As soon as he was underground she was over ground and flying.

And I was tasked to go and meet her in the airport. I took the day off work and left early to get there on time. I waited endlessly in the reception area and eventually my eyes set upon the much awaited relative from down under.

She walked very slowly and carried a small case in her hand. I offered to carry it for her and she refused holding it tightly to her chest. We waited for the rest of her luggage which I loaded onto a trolley and then into my car.

No sooner had we left the airport that she started complaining. “Why do you drive so slow?” she asked, “where I come from we walk faster than that!”

I smiled politely, looked at her from the rear view mirror and said: “There’s a speed restriction area up front. Road works I believe!”

“Why do they have to fix the roads at inconvenient times and near a busy airport? Why can’t they fix them elsewhere?”

I must admit I had no good answer to this one. Why indeed do they fix the roads near the airport and not the ones in a desert somewhere, in the middle of a jungle or up a mountain? How inconsiderate of these road mending people!

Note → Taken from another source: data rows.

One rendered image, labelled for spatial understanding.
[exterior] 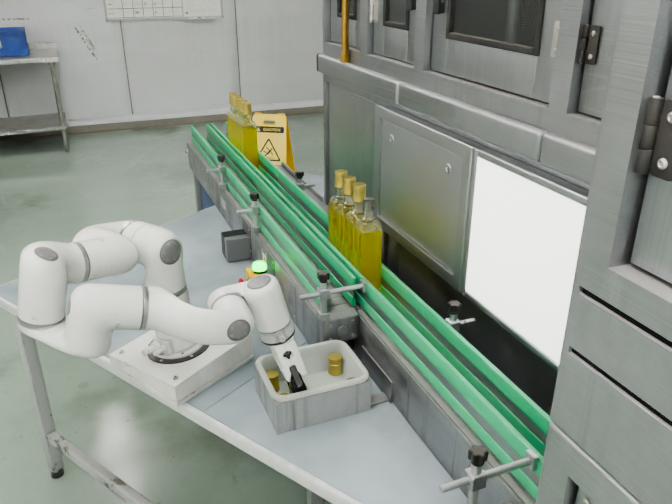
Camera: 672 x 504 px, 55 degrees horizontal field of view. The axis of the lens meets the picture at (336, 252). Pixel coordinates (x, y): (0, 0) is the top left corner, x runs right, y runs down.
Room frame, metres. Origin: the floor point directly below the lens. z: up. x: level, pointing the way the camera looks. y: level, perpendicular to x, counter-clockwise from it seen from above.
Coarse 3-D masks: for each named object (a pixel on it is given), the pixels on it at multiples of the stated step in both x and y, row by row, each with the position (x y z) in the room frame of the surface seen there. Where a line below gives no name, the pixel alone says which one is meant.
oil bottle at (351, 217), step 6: (348, 216) 1.52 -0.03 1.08; (354, 216) 1.50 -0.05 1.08; (360, 216) 1.50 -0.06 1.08; (348, 222) 1.52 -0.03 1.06; (354, 222) 1.49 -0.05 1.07; (348, 228) 1.51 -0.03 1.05; (348, 234) 1.51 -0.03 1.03; (348, 240) 1.51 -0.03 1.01; (348, 246) 1.51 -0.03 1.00; (348, 252) 1.51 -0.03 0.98; (348, 258) 1.51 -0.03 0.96
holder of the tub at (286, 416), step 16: (256, 368) 1.22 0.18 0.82; (368, 368) 1.30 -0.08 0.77; (256, 384) 1.23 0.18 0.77; (368, 384) 1.16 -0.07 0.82; (384, 384) 1.22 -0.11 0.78; (272, 400) 1.10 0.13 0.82; (304, 400) 1.10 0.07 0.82; (320, 400) 1.12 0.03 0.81; (336, 400) 1.13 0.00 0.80; (352, 400) 1.15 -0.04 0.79; (368, 400) 1.16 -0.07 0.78; (384, 400) 1.19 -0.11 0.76; (272, 416) 1.11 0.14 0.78; (288, 416) 1.09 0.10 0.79; (304, 416) 1.10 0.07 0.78; (320, 416) 1.12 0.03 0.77; (336, 416) 1.13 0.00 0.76
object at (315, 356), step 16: (304, 352) 1.27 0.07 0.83; (320, 352) 1.29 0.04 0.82; (336, 352) 1.30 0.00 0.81; (352, 352) 1.26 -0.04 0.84; (272, 368) 1.24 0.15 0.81; (320, 368) 1.28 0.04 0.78; (352, 368) 1.23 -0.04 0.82; (320, 384) 1.23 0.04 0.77; (336, 384) 1.13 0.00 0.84; (352, 384) 1.14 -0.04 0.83; (288, 400) 1.09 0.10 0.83
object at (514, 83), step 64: (384, 0) 1.79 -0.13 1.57; (448, 0) 1.50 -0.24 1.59; (512, 0) 1.30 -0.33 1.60; (576, 0) 1.11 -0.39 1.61; (320, 64) 2.13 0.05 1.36; (384, 64) 1.75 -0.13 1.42; (448, 64) 1.49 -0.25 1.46; (512, 64) 1.27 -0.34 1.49; (576, 64) 1.09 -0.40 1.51; (448, 128) 1.43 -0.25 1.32; (512, 128) 1.19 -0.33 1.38; (576, 128) 1.07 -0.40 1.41; (384, 256) 1.72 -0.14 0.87
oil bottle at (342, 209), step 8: (344, 208) 1.55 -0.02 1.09; (352, 208) 1.56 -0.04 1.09; (336, 216) 1.59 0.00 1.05; (344, 216) 1.55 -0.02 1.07; (336, 224) 1.59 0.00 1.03; (344, 224) 1.54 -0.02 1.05; (336, 232) 1.59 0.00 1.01; (344, 232) 1.54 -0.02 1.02; (336, 240) 1.59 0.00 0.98; (344, 240) 1.54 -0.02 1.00; (336, 248) 1.59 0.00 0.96; (344, 248) 1.54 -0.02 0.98; (344, 256) 1.54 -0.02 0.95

“Do you live far?” was her next question.

“It’s about an hour away, I’m afraid!” I replied hesitantly.

“You should consider moving nearer the airport.” she retorted quickly, “it would be more considerate when you have visitors from abroad.”

Once again, she was right of course. We should all leave our place of employment locally, and where the schools are close to hand, and move near the busy airport on the off-chance that our distant relative, (not distant enough right now), might one day in a lifetime get hold of a spare airline ticket and choose to use it rather than attempt to get a reduced refund.

I remained silent and then started to panic as I saw the traffic build up right ahead. There had been an accident and we soon came to a stop on the highway.

“Are we there yet?” she asked.

“No!”

“Why have we stopped then?”

“There’s been an accident. The police is re-directing us another way.”

“Not many accidents in Australia.” she claimed, “My husband drove for fifty years and never had an accident. Except once! When he reversed on Aristotle, the cat! Didn’t like him anyway … the cat. Didn’t like my husband much either …”

I said nothing and left the highway slowly as directed by the police.

A few minutes later my cell-phone rang. I stopped the car to answer it.

“Where are you? Why have you not picked up Aunt Gertrude from the airport?”

It took a few seconds for my slow brain to realize what I had done. I’d picked the wrong aunt from the airport!

How was I to know? She wore spectacles. She walked slowly. She looked old … she WAS old! She looked Australian, she spoke in an Australian accent and came off an Australian plane!

Was I to check her identity in her passport double-locked in her hand bag held tightly against her chest?

Why is it always my fault when everything goes wrong?

That evening I opened my Bible and read: “Do not be afraid, for I have redeemed you. I have called you by your name; you are mine.” Isaiah 43: 1-5.

I bet He knows the right Aunt Gertrude better than me!